Art Address is curating and hosting the fourth iteration of DRAFTS, an exhibition-based project helmed by The University of Boras research lab in Sweden, called Body and Space Research Lab. The DRAFTS project invites researchers, artists and designers to discuss the role of artifacts within disciplines such as fashion, textile, visual arts and interaction design inviting international partners. They have previously partnered with the University of Berlin, Molėtai Region Museum, Lithuania and Pakistan Institute of Fashion and Design. For the next iteration Art Address is invited to co-curate and present. The exhibition will first be hosted in Oakville, April 2023 before traveling to Sweden, presented at the Textile Museum of Boras in December 2023 until February 2024. The exhibition will feature an amalgamation of six artists from Sweden and four Ontario artists, creating a synergic space for these multigenerational artists to explore the relationship between objects as artifacts, their bodies, and the spaces they occupy. The exhibition uses empirical artistic expressions and functional aesthetic ideas to examine the role of objects and materiality in cultural sociology, the relation between bodily perception and space, and how it affects people’s experience of art when encountered in an unconventional setting. The relationship between body and space is interdependent and intertwined as they constantly affect, shape and impress on one another.

Curators

Tazeen Qayyum trained as a miniature painter of South Asian and Persian traditions, Qayyum continues to explore new materials and processes through drawing, installation, sculpture, video and performance. Her work has been exhibited across the globe and is included in prestigious public and private collections. She currently serves as a member of the Arts Council, Oakville Trafalgar Memorial Hospital, and has previously served on the Board of Directors, Oakville Galleries and the Advisory Board, Blackwood Gallery, University of Toronto. Faisal Anwar is a Hybrid Artist, Curator Karachi Biennial 22, and creative technologist working between Canada and Pakistan. Founder of CultureLab.art, he explores the intersection of art, science, nature, data, investigating pressing concerns on climate change, sustainability, and shifts in new emerging economies. He is also a co-founder of ArtAddress, mentoring and fostering creative ideas and dialogue. His creative computational thinking, research, and artistic practice branches through interactive installations, immersive environments, data-driven interventions, internet art, HybridNFT, and MetaVerse / Web 3.0. Faseeh Saleem is a researcher, designer, artist, and academic who has been exploring various perspectives of Art & Design in different contexts. He is currently enrolled as an industrial Ph.D. scholar, at the Swedish School of Textiles, University of Borås, Sweden. His current research explores the aesthetics of the body and its notions in fashion and textile design development. The results of the explorations are alternative methods for understanding the body as a central variable in fashion and textile design practices. He is a collaborator, co-founder of artistic research project entitled: DRAFTS initiated in 2021 and also a co-founder of Somatic Provocations- Fashioning a dialogue - that brings academicians, researchers and practitioners to synchronize and expand ideas, thoughts and practices in fashion.
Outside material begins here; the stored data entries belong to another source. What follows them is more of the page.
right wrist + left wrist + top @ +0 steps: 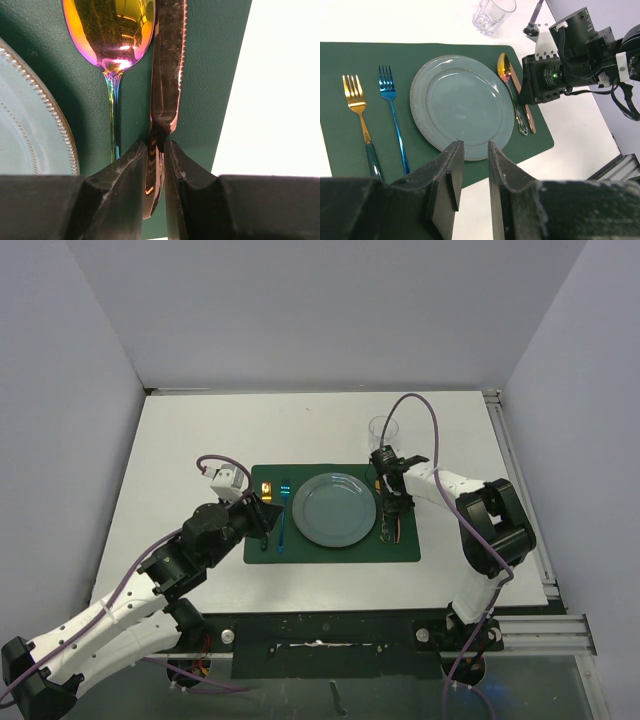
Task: Set the dinner table for one person
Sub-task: Place the knife on the napkin.
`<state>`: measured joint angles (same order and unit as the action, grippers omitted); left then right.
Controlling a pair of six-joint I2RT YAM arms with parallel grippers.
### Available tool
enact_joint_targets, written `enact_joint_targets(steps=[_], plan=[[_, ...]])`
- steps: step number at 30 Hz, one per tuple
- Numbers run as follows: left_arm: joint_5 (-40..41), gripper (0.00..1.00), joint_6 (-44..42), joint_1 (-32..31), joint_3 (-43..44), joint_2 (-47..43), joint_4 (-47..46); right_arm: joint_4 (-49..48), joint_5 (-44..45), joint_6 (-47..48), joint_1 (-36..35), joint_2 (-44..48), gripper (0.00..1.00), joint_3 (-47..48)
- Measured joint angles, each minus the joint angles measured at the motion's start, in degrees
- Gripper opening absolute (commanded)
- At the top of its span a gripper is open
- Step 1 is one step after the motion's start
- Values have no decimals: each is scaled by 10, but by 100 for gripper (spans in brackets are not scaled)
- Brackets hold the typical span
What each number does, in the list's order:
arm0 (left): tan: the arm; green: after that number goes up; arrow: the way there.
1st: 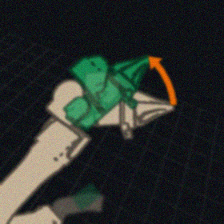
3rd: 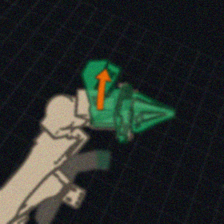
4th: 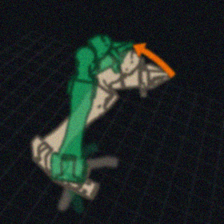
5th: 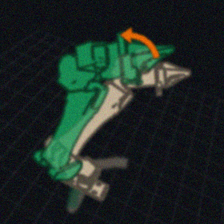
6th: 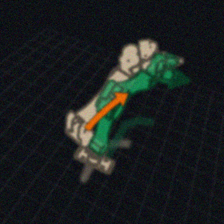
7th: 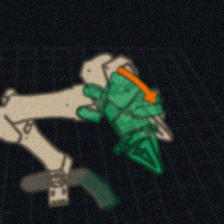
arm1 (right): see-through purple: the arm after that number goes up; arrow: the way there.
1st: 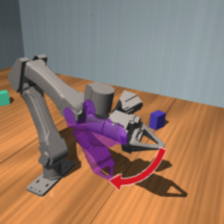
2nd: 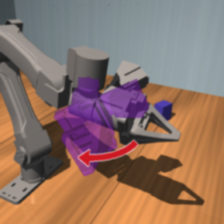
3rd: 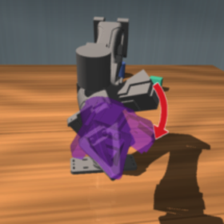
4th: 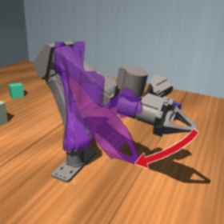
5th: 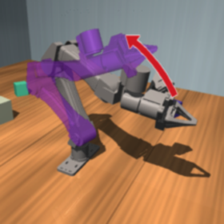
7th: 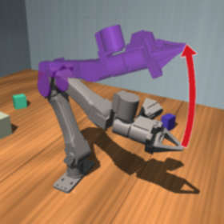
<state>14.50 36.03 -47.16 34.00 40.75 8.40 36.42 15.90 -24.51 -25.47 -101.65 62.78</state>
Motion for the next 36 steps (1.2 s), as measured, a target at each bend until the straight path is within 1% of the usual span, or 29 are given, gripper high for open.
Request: enact_joint_targets(steps=[2,14,22,36], plan=[[0,23,1,0,0,0,0,0,0,0,0,0,24,0],[-10,23,10,0,0,4,-1,-19,-4,0,3,7,25,-15],[-19,23,26,0,0,7,-13,-27,-7,0,4,11,20,-21],[-28,24,38,0,-5,1,-22,-14,-3,-7,4,8,19,-15]])
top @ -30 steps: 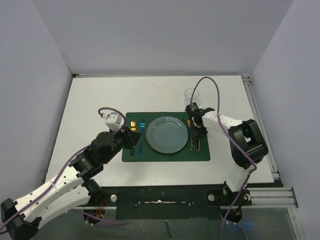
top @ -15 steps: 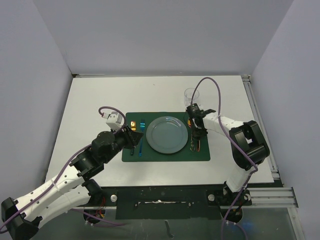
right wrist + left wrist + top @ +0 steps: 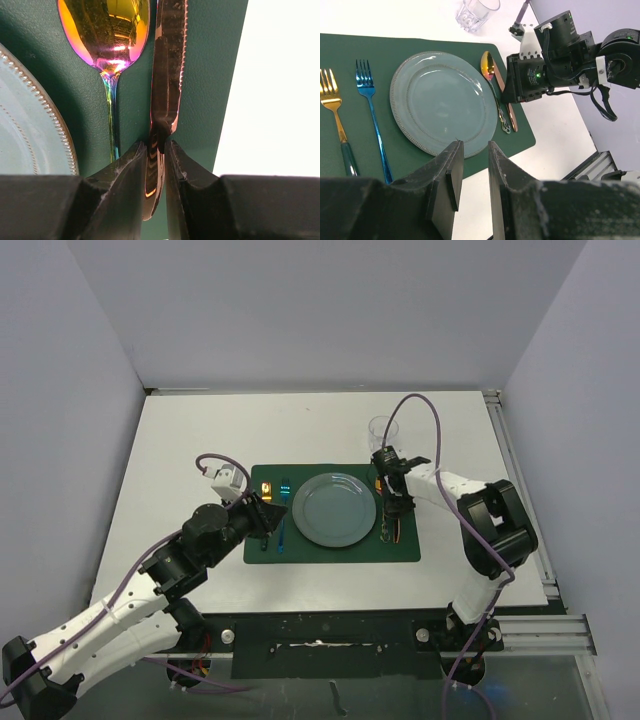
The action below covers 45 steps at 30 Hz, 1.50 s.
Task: Set the dinner table for one person
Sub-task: Place the knife on the napkin.
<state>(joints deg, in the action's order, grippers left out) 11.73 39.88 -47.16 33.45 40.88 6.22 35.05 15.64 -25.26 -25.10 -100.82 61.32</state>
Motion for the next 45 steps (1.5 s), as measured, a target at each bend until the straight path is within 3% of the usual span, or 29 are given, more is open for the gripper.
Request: enact_joint_targets(steps=[24,36,45], plan=[[0,24,0,0,-4,-7,0,23,5,-13,0,-11,18,17],[0,24,4,0,-11,-9,-5,31,12,-9,3,-9,36,18],[-2,24,10,0,-11,-6,-14,110,28,10,25,17,37,23]])
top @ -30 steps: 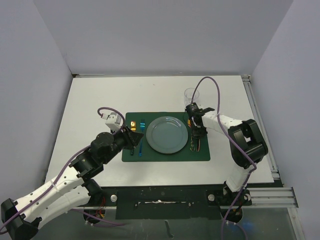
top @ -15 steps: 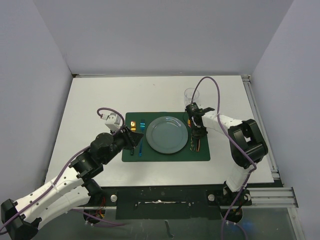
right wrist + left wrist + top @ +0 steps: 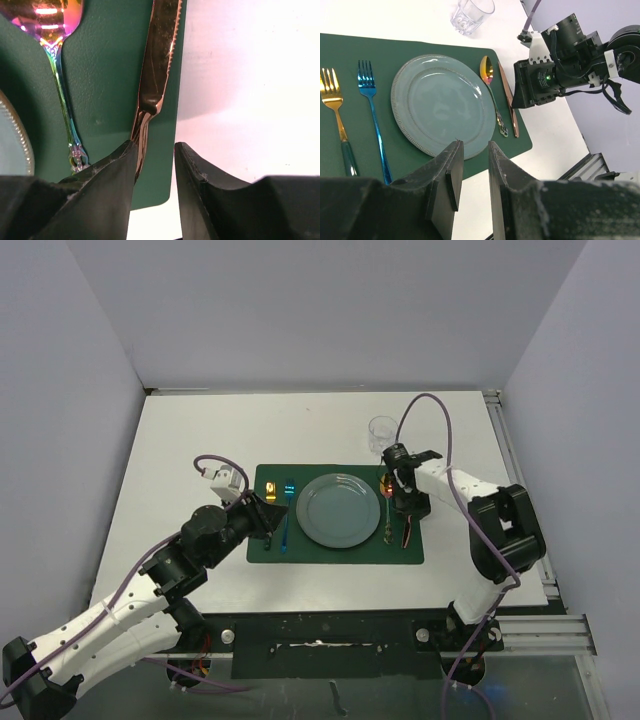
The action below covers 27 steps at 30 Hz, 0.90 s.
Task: Set the dinner table for one person
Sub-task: Place the knife on the napkin.
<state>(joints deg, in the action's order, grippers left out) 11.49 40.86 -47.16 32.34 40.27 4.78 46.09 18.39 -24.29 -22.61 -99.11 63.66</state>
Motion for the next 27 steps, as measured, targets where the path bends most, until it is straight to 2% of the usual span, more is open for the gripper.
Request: enact_joint_targets(steps=[11,19,27], plan=[[-4,24,6,0,0,0,-12,0,-42,-6,0,48,37,-20],[-8,24,7,0,-2,-1,-12,-23,-56,-36,-3,49,37,-64],[-8,24,7,0,-2,-13,-12,-54,-50,-71,-2,48,36,-69]])
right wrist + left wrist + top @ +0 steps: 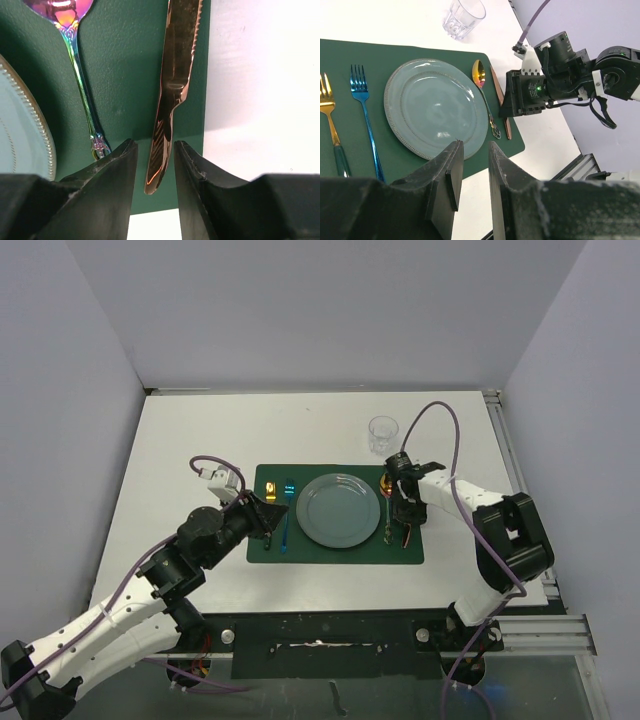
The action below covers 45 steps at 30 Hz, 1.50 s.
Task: Set the dinner table for one person
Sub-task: Place the knife on the napkin.
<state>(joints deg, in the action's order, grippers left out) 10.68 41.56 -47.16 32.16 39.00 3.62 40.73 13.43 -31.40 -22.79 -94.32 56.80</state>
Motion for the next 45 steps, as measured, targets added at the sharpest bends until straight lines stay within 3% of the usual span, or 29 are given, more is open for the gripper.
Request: enact_joint_targets(steps=[8,13,45], plan=[[0,24,0,0,0,-2,0,-11,11,-8,7,-19,31,1],[0,24,0,0,0,-2,0,-21,-9,-9,15,-18,0,-2],[-13,24,13,0,-8,27,-18,-6,17,86,37,31,0,-8]])
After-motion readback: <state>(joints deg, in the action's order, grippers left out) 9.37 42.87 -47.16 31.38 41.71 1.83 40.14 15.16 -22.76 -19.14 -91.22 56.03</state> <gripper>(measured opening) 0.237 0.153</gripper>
His works have been exhibited and published both nationally and internationally, at reputed institutes and galleries.


Artists

Akash Inbakumar

A future where craft objects play the role of carrying family lineage, storyteller and genetics, compared to the colonial west’s nuclear family. Often taking the form of wearables, these objects hope to give the wearer the opportunity to transform into material-human hybrids that can peek into Inbakumar’s dream world.

Atanas Bozdarov

Rooted in my lived experience with a physical disability, my practice takes my relationship with the built environment as a starting point for investigating access. Incorporating photography, graphic design, and sculpture, my work is concerned with exploring the function, use, and uselessness of art and design objects to reveal failures of structures and systems.An ongoing series of objects that resemble access ramps borrows strategies from critical design to examine accessible and inaccessible architectural structures and the extent to which accessibility devices exist and serve their purpose. Making uselessness apparent in faulty design, absurd material choices, and incomplete construction, the objects’ makeshift construction speaks of urgency, while the absence of viable functionality calls attention to the failure of ramps as a minimal solution.Extending the sculptural exploration of ramps, my recent work is the result of photo- documentary fieldwork in Inglewood and Kensington, the two Calgary neighbourhoods selected to be part of Ramp It Up—a local initiative inspired by Toronto’s StopGap Foundation, an organization that promotes barrier free spaces by providing small access ramps to business in Toronto. The series of photographs of ramps that I encountered in these two Calgary neighbourhoods include: a ramp flipped upward and half buried in dirt; asphalt- mound ramps; and the first brightly painted portable ramp produced by the “Ramp It Up” initiative. Presenting these ramps images as a large-scale banner repositions them as objects worth paying attention to. At the same time, by highlighting a few ramps, the work encourages the viewer not only to notice ramps, but also the many moments when ramps are not functioning or absent, and access is denied.

Ramp seriesInstallation

Clemens Thornquist

The work is the second part of a series of analysis of human existence in relation to wild landscapes. The installation explores and analyses the risks and hazards of the wild landscapes through the domesticating qualities if textiles materials. The work explores and demonstrates through physical expressive abstractions the mediation and negotiating between the wild landscapes and the human being for trust.

Erin Lewis

The work aims to demonstrate the use of artificial intelligence engines as a sketching method in the design of textile antenna object. The work will be provided as a series of screen-based images depicting sketches of textile antennas made in AI. The knitted textile antenna object is made from the sketches and will be placed on a plinth in front of the television. It will be connected to a small speaker and drive circuit that will demonstrate how, when one interacts with them, there is interaction with electromagnetic fields. The result is a sonic expression.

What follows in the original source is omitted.